* Description of the task:
Each line below must be set down exactly; omit any image you find.

* Dataset content:
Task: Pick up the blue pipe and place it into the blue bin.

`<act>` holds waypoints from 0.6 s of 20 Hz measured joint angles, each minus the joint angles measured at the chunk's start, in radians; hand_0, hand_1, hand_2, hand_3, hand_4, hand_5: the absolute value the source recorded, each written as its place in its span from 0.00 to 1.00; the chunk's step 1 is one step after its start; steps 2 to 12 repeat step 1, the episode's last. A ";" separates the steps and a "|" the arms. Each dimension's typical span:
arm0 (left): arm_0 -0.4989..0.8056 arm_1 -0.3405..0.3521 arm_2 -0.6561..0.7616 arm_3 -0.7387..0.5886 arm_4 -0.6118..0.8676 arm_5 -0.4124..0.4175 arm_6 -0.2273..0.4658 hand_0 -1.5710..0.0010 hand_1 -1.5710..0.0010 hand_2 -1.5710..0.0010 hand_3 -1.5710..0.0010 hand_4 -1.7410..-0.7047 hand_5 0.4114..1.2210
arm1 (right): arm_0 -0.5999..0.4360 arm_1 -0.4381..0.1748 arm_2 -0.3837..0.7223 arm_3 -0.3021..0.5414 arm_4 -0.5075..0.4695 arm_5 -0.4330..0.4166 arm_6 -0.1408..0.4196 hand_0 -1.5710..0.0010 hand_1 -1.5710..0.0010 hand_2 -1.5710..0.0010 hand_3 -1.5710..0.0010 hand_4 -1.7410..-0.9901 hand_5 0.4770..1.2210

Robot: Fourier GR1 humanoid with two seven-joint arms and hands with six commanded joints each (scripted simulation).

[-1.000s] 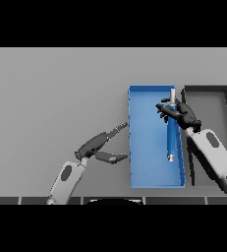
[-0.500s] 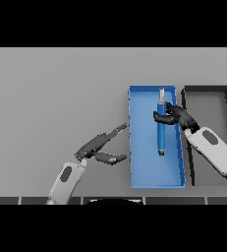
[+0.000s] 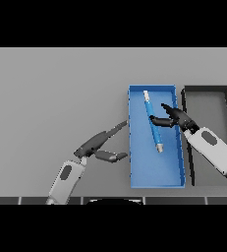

* Exercise output:
Task: Pick up the blue pipe and place it into the blue bin.

`<act>` holds waypoints from 0.6 s of 20 Hz measured joint angles, each minus the joint angles measured at the chunk's start, in radians; hand_0, hand_1, hand_2, hand_3, hand_4, hand_5: the absolute value the source recorded, each written as its place in its span from 0.00 to 1.00; the chunk's step 1 is one step after its start; steps 2 to 12 repeat step 1, the episode's last. A ";" separates the steps and a "|" the arms. Each dimension's typical span:
arm0 (left): arm_0 -0.4989..0.8056 arm_1 -0.3405..0.3521 arm_2 -0.6561..0.7616 arm_3 -0.7387..0.5886 arm_4 -0.6118..0.8676 arm_5 -0.4124..0.4175 arm_6 -0.2273..0.4658 hand_0 -1.5710..0.0010 hand_1 -1.5710..0.0010 hand_2 -1.5710..0.0010 hand_3 -1.5710..0.0010 hand_4 -1.7410..-0.7047 hand_5 0.4114..1.2210
arm1 (right): arm_0 -0.5999..0.4360 arm_1 -0.4381..0.1748 arm_2 -0.3837..0.7223 arm_3 -0.3021..0.5414 arm_4 -0.5075..0.4695 arm_5 -0.4330..0.4166 arm_6 -0.1408..0.4196 hand_0 -1.5710..0.0010 hand_1 -1.5710..0.0010 hand_2 -1.5710..0.0010 hand_3 -1.5710..0.0010 hand_4 -1.7410..-0.9901 hand_5 0.4770..1.2210

Robot: Fourier GR1 humanoid with two seven-joint arms and hands with six commanded joints each (scripted simulation).

[-1.000s] 
[-0.500s] 
[+0.000s] 

The output is finished, and nothing else is needed.